* [Assignment]: Would you please return every line from the listing that contains the word "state"?
───── Dataset section ─────
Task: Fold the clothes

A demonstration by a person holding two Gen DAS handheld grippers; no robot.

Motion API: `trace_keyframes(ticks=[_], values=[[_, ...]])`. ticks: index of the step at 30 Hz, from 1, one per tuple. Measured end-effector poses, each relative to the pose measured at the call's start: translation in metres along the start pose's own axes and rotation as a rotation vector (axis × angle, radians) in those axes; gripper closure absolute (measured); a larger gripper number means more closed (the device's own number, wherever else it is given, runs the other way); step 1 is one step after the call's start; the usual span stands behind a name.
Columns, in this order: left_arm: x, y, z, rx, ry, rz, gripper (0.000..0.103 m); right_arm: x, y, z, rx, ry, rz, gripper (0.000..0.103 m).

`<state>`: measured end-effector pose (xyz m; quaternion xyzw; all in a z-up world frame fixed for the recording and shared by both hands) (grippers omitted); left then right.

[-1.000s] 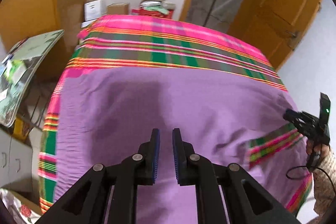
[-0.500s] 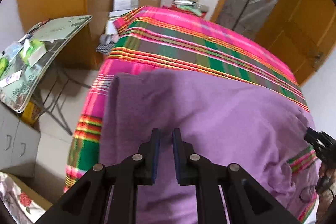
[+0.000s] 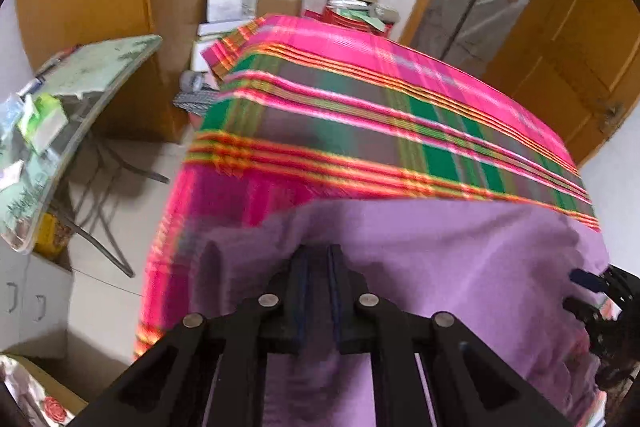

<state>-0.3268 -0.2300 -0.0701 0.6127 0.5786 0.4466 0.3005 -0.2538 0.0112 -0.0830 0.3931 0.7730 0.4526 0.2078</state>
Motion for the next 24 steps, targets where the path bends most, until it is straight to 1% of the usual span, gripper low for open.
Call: trace_keyframes(ticks=[2,3,5,7,9,12,14,16,19,22,24], values=[[-0.005,-0.003,-0.008,0.016,-0.005,-0.001,0.098,-0.006,-0.007,-0.008,-0.001,0.019,-0.005,0.064],[-0.008,-0.004,-0.012,0.022,0.001,-0.004,0.100,-0.009,-0.011,-0.012,-0.004,0.029,-0.006,0.064],[-0.012,-0.006,-0.019,0.034,-0.004,-0.039,0.100,-0.015,-0.020,-0.021,-0.008,0.046,-0.007,0.064],[-0.011,-0.007,-0.021,0.041,-0.016,-0.056,0.101,-0.017,-0.032,-0.030,-0.025,0.051,-0.005,0.064],[-0.010,-0.007,-0.024,0.048,-0.029,-0.073,0.101,-0.018,-0.040,-0.041,-0.038,0.055,-0.004,0.061],[-0.010,-0.005,-0.022,0.037,-0.036,-0.078,0.101,-0.016,-0.038,-0.055,-0.037,0.032,-0.021,0.061],[-0.008,0.003,-0.021,0.055,-0.040,-0.090,0.101,-0.013,-0.028,-0.067,0.015,-0.002,-0.034,0.061],[0.000,0.013,-0.017,0.086,-0.077,-0.100,0.099,-0.009,-0.023,-0.076,0.051,-0.028,-0.038,0.061],[0.014,0.024,-0.014,0.103,-0.126,-0.069,0.099,-0.013,-0.029,-0.082,0.043,-0.003,-0.023,0.061],[0.024,0.024,-0.008,0.087,-0.163,-0.046,0.099,-0.019,-0.042,-0.084,0.023,0.037,-0.001,0.061],[0.025,0.017,-0.006,0.065,-0.181,-0.067,0.098,-0.019,-0.051,-0.086,0.007,0.032,0.004,0.061]])
Point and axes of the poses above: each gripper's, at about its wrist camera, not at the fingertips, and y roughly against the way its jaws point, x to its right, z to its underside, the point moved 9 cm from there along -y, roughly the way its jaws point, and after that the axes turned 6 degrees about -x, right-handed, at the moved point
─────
* [Result below]:
`<state>`: measured end-effector pose (xyz m; quaternion xyzw; all in a z-up world frame fixed for the recording and shared by both hands) (grippers omitted); left then right.
<state>-0.3268 -0.2300 -0.0701 0.6127 0.5786 0.4466 0.3005 -0.2538 0.0112 -0.0830 0.3931 0.7730 0.4526 0.2078</state>

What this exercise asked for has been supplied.